**Task statement:**
The complete listing should be restated exactly.

BEGIN Recorded data

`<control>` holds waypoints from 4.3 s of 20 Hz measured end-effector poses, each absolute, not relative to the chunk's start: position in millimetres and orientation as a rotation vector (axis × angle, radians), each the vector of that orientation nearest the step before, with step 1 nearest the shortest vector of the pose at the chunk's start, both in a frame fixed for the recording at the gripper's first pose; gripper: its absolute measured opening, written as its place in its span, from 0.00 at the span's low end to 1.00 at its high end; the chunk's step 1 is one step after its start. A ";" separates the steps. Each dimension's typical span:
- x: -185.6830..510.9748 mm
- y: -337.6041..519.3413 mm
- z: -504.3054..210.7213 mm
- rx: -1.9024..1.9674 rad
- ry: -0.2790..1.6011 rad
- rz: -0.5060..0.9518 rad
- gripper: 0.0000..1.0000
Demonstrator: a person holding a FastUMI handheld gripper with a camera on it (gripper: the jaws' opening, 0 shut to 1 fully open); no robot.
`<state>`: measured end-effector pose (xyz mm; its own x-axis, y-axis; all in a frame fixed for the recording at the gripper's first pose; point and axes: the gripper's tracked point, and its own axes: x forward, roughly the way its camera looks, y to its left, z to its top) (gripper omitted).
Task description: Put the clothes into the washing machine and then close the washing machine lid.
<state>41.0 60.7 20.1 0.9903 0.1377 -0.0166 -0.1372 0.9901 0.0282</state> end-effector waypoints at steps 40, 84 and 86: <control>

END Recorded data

**Problem solution:**
`<control>` holds waypoints from 4.3 s of 20 Hz measured end-effector poses, each absolute, not relative to the chunk's start: position in millimetres and orientation as a rotation vector (axis × angle, radians), each the vector of that orientation nearest the step before, with step 1 nearest the shortest vector of the pose at the chunk's start, both in a frame fixed for the recording at the gripper's first pose; gripper: its absolute measured opening, written as its place in its span, from 0.00 at the span's low end to 1.00 at its high end; the chunk's step 1 is one step after its start. A ";" separates the steps. Each dimension's typical span:
- x: -185.6830..510.9748 mm
- y: -337.6041..519.3413 mm
- z: -504.3054..210.7213 mm
- rx: -1.9024..1.9674 rad
- ry: -0.2790..1.6011 rad
- rz: -0.5060..0.9518 rad
- gripper: 0.0000..1.0000
Demonstrator: a person holding a FastUMI handheld gripper with a camera on it (gripper: the jaws' opening, 0 shut to 1 fully open); no robot.
`<state>`: measured end-effector pose (xyz mm; its own x-axis, y-axis; all in a frame fixed for the recording at the gripper's first pose; point and axes: the gripper's tracked point, and its own axes: x forward, roughly the way its camera looks, y to its left, z to its top) (gripper omitted).
Task description: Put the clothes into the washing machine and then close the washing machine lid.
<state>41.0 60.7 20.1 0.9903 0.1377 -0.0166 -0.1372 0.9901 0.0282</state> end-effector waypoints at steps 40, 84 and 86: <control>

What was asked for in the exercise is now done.